▶ Task instructions
Return exactly the span of lines in the following data that opens with the line containing "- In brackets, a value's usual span" and closes with the line containing "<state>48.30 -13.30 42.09". Include nothing else.

▶ Records from a dataset
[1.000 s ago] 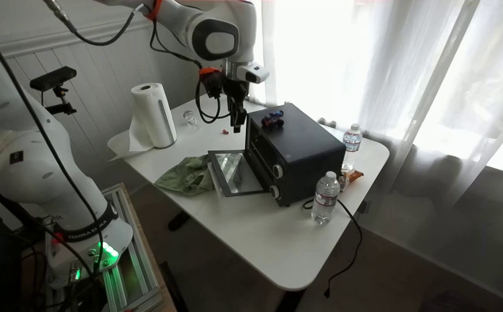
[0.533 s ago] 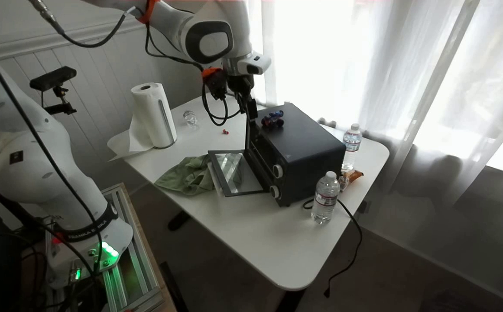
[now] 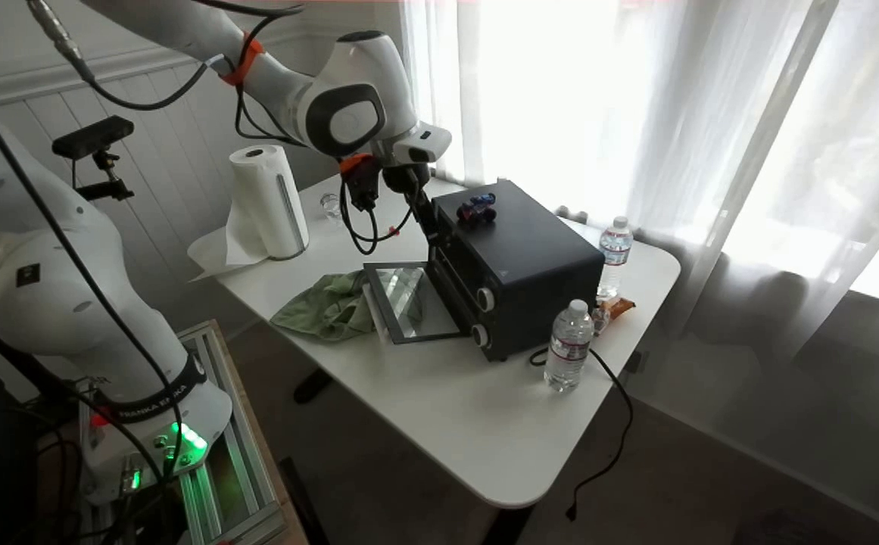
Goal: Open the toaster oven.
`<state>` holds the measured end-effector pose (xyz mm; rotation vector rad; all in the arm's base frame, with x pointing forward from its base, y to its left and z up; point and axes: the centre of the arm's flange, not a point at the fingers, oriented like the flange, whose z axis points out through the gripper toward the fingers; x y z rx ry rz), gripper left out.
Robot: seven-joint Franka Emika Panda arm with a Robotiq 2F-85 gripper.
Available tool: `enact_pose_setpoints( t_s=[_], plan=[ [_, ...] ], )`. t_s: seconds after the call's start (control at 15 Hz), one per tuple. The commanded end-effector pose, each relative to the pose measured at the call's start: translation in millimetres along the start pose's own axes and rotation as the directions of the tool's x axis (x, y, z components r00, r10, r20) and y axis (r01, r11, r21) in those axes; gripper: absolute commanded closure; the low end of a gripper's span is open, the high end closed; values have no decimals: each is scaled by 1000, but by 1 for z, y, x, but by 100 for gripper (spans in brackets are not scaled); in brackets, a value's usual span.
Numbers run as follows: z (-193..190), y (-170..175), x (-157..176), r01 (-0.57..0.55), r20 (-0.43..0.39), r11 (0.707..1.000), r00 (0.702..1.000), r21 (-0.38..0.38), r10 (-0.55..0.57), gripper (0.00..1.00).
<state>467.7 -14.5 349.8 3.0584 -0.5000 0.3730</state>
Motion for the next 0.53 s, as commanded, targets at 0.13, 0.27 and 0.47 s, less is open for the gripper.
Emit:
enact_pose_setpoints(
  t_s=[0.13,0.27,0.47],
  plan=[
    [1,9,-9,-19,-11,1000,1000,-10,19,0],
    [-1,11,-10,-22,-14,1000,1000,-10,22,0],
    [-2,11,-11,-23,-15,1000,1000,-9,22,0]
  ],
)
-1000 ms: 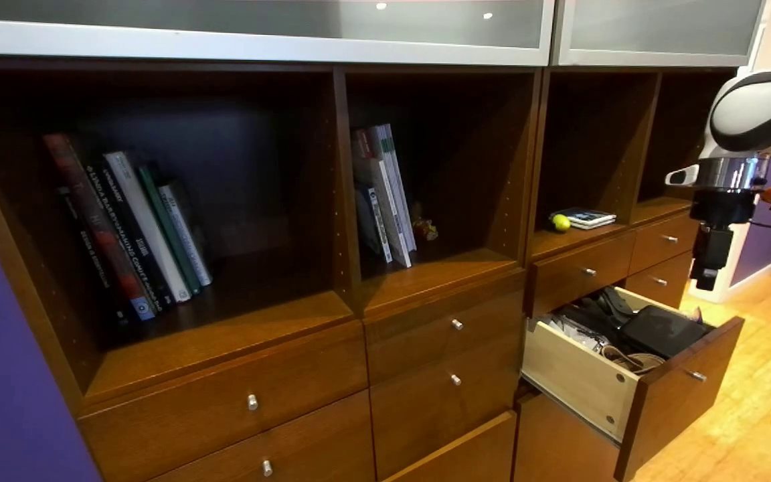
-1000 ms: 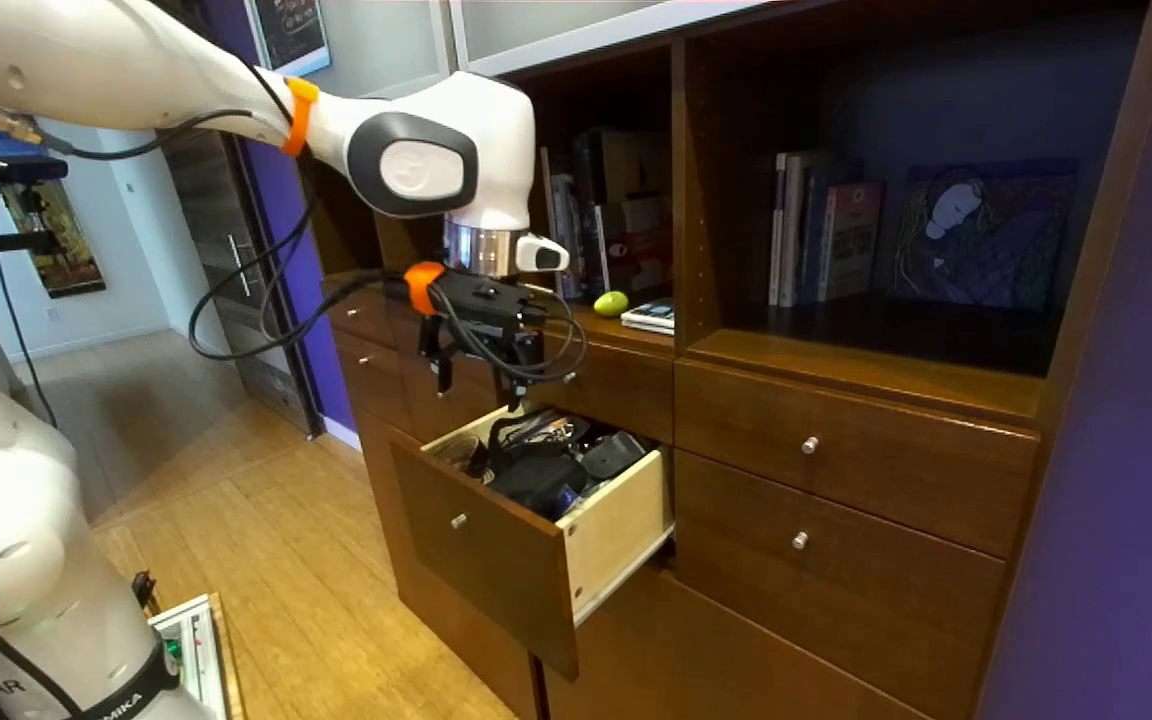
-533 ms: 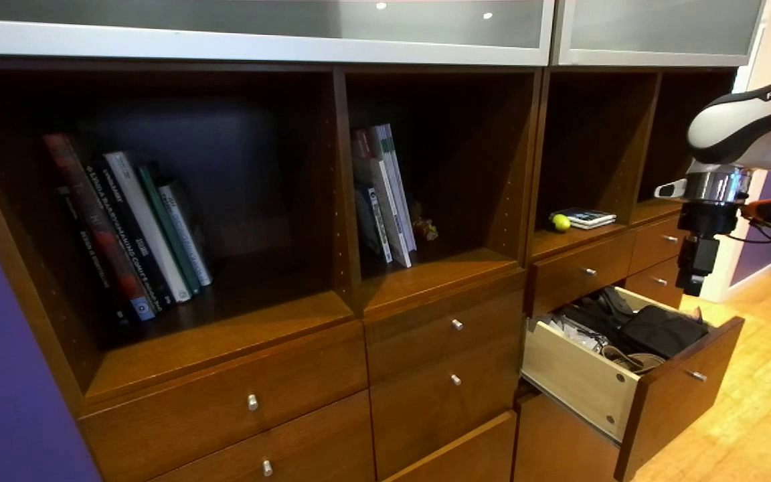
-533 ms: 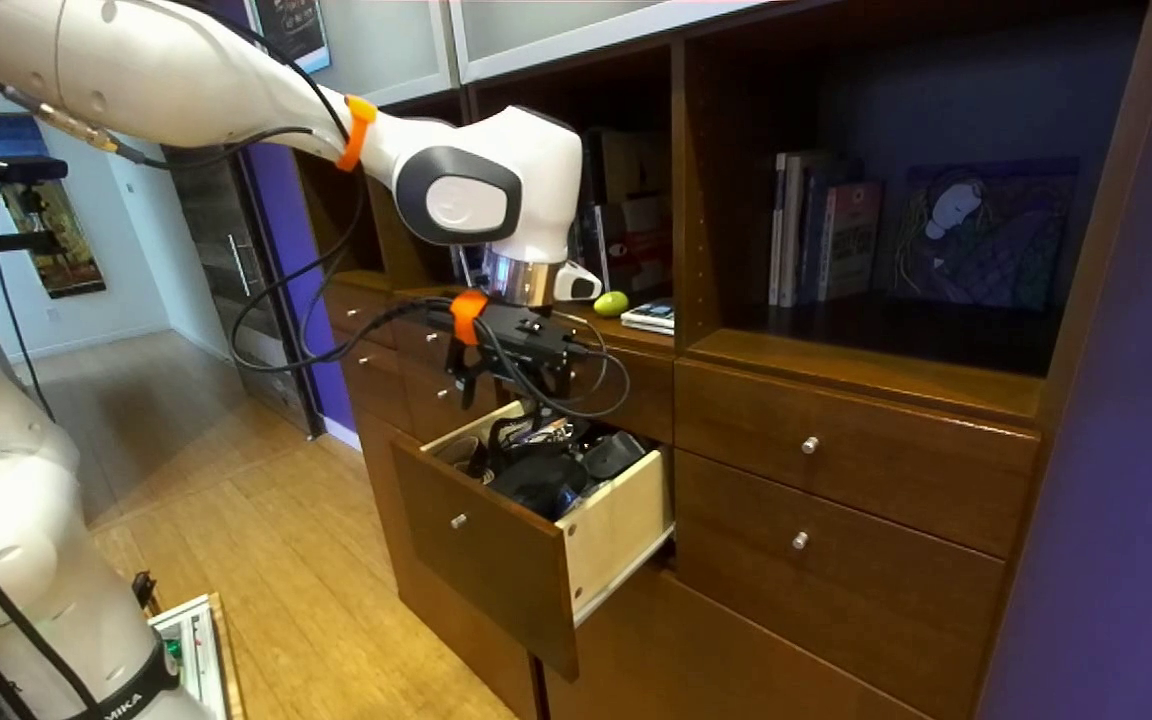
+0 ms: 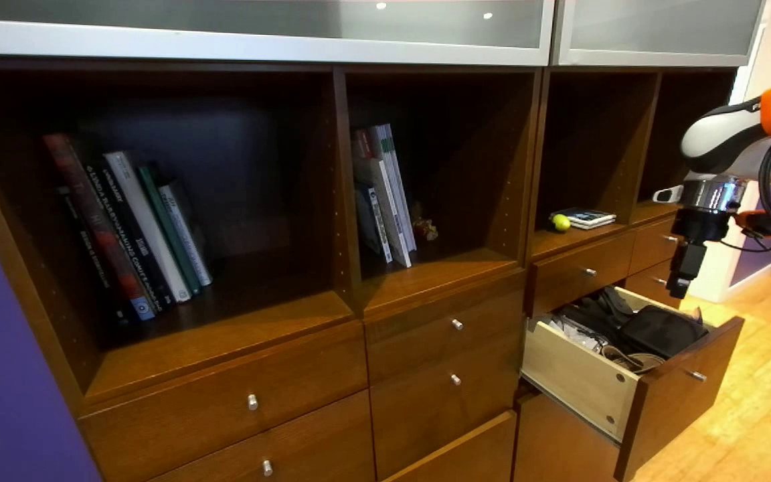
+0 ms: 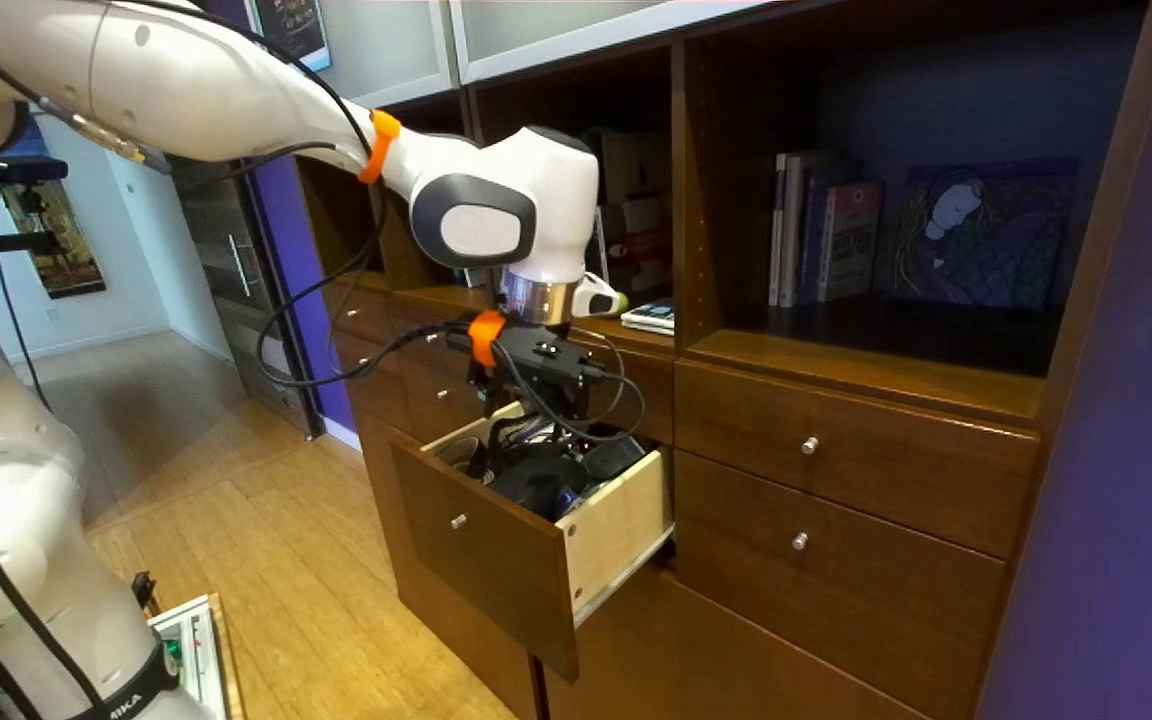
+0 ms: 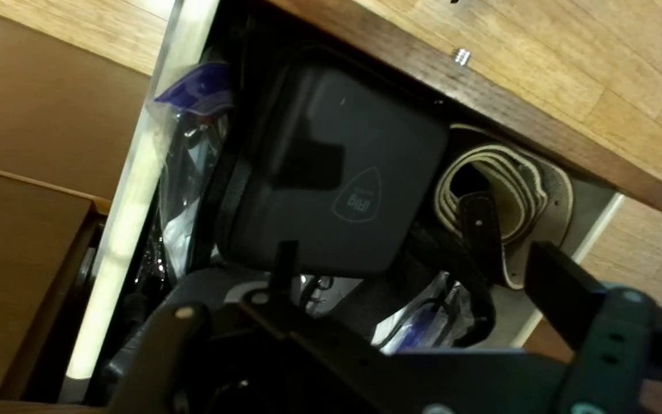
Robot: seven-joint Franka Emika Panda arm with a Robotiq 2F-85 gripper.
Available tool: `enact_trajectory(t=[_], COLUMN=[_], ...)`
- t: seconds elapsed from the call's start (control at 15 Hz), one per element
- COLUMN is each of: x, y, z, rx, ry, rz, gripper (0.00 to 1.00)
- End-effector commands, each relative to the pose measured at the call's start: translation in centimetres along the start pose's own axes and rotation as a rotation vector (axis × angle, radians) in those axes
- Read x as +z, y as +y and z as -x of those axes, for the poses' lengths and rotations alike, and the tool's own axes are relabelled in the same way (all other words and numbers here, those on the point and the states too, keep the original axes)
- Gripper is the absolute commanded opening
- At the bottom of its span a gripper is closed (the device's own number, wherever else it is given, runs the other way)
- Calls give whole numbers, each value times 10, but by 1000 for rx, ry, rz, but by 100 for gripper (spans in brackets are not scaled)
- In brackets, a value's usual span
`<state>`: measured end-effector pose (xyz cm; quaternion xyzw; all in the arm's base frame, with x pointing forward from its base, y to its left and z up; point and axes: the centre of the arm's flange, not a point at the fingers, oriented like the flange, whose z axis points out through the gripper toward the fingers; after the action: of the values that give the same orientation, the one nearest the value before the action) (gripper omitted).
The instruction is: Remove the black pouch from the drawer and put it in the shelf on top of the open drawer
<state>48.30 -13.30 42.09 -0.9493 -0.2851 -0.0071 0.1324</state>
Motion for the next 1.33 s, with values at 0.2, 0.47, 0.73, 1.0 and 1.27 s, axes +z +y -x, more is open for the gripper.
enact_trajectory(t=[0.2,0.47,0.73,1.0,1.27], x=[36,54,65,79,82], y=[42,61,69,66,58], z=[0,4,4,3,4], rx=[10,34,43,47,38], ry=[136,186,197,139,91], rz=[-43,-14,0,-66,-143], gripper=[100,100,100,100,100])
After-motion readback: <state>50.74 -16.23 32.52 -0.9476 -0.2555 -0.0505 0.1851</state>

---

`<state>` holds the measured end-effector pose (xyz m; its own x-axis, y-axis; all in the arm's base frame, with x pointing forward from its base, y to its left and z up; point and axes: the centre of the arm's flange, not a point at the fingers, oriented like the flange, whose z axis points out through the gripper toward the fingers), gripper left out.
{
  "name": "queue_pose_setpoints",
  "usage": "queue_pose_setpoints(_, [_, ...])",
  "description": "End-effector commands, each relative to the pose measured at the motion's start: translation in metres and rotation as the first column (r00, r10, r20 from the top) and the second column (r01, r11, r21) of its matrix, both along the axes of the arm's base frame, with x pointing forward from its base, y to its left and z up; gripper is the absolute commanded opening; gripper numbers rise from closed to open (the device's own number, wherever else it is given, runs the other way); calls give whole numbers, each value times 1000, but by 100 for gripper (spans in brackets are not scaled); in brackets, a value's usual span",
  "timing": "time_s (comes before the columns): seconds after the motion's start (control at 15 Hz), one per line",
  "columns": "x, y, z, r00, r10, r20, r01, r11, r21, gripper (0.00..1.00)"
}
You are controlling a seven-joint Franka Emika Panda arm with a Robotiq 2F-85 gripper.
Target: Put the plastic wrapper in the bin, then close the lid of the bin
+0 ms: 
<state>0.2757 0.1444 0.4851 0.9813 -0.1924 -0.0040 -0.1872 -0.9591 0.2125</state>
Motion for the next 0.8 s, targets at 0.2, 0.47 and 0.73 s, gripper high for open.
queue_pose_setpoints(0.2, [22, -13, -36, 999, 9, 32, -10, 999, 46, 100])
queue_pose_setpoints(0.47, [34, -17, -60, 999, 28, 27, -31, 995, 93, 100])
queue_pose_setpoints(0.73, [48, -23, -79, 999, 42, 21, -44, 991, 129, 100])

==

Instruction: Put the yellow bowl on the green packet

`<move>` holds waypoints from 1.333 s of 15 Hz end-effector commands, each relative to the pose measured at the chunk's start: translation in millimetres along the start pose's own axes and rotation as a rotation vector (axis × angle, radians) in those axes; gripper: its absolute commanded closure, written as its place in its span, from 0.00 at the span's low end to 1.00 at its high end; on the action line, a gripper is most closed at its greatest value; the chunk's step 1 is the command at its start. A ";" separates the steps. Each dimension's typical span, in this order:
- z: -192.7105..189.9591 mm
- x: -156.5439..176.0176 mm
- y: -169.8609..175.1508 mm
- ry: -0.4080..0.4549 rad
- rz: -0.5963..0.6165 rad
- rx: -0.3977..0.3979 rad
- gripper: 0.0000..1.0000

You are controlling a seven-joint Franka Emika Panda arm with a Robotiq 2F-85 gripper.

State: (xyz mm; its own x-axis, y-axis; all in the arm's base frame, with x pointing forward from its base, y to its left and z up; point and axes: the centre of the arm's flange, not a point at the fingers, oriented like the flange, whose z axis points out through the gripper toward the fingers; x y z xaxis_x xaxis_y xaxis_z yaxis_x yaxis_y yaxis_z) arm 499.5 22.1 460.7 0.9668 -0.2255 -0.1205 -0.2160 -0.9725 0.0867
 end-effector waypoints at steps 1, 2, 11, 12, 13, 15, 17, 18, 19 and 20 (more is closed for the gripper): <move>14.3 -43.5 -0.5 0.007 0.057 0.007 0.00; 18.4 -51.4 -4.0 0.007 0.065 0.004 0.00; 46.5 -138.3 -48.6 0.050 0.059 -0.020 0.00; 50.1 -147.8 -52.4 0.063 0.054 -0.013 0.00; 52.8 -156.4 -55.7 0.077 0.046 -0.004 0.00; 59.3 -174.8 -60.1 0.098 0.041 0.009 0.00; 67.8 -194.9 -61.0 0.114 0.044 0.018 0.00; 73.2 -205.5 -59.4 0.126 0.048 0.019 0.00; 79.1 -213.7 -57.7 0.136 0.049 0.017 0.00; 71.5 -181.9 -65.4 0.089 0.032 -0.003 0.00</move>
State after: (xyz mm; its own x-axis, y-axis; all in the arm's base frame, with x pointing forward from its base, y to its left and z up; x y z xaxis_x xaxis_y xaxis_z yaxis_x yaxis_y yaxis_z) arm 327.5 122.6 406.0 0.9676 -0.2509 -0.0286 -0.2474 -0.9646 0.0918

▶ Expected answer
- In brackets, a value's usual span
`<state>`: measured end-effector pose (xyz cm; quaternion xyzw; all in the arm's base frame, with x pointing forward from its base, y to its left and z up; point and axes: the centre of the arm's flange, not a point at the fingers, oriented like the flange, whose z axis points out through the gripper toward the fingers; after the action: of the values that give the same orientation, the one nearest the value before the action) (gripper omitted).
The instruction is: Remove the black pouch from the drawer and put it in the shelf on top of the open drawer
<state>48.30 -13.30 42.09 -0.9493 -0.2851 -0.0071 0.1324</state>

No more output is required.